- What you need to do
For the word "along", copy every line of the material that includes it.

- Supplied data
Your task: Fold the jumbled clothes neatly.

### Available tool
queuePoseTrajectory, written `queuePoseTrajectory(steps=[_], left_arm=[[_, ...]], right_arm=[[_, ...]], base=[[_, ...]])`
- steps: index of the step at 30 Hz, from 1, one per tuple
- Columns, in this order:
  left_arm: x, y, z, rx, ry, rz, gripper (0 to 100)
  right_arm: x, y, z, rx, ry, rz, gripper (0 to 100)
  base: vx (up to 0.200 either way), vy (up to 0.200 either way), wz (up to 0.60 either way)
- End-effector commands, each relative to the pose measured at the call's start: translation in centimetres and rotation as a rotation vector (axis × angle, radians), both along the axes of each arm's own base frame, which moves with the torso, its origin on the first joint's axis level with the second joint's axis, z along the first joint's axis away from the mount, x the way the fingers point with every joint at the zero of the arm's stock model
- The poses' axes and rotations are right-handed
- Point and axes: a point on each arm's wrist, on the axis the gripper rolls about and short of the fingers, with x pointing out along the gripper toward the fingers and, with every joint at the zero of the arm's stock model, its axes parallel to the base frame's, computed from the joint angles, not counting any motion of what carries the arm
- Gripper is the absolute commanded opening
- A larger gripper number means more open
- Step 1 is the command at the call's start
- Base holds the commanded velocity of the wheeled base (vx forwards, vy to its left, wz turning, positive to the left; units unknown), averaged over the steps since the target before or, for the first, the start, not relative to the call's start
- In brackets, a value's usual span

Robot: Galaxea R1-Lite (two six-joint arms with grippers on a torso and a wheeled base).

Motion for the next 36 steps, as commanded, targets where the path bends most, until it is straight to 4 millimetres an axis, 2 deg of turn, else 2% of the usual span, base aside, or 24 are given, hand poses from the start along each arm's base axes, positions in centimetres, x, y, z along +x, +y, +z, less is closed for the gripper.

- Result for this exercise
- End-effector commands, each relative to the pose measured at the call's start: translation in centimetres and rotation as a rotation vector (axis × angle, radians), both along the axes of each arm's own base frame, which moves with the torso, its origin on the first joint's axis level with the second joint's axis, z along the first joint's axis away from the mount, x the way the fingers point with every joint at the zero of the arm's stock model
- Point and axes: a point on each arm's wrist, on the axis the gripper rolls about and short of the fingers, with x pointing out along the gripper toward the fingers and, with every joint at the zero of the arm's stock model, its axes parallel to the base frame's, computed from the joint angles, not counting any motion of what carries the arm
Motion for the next 36 steps, as commanded, targets where the path bends most, until it is straight to 4 millimetres an axis, 2 deg of turn, else 2% of the usual span, base aside, or 24 are given, hand poses from the start along each arm's base axes, positions in centimetres, x, y, z along +x, +y, +z, less is closed for the gripper.

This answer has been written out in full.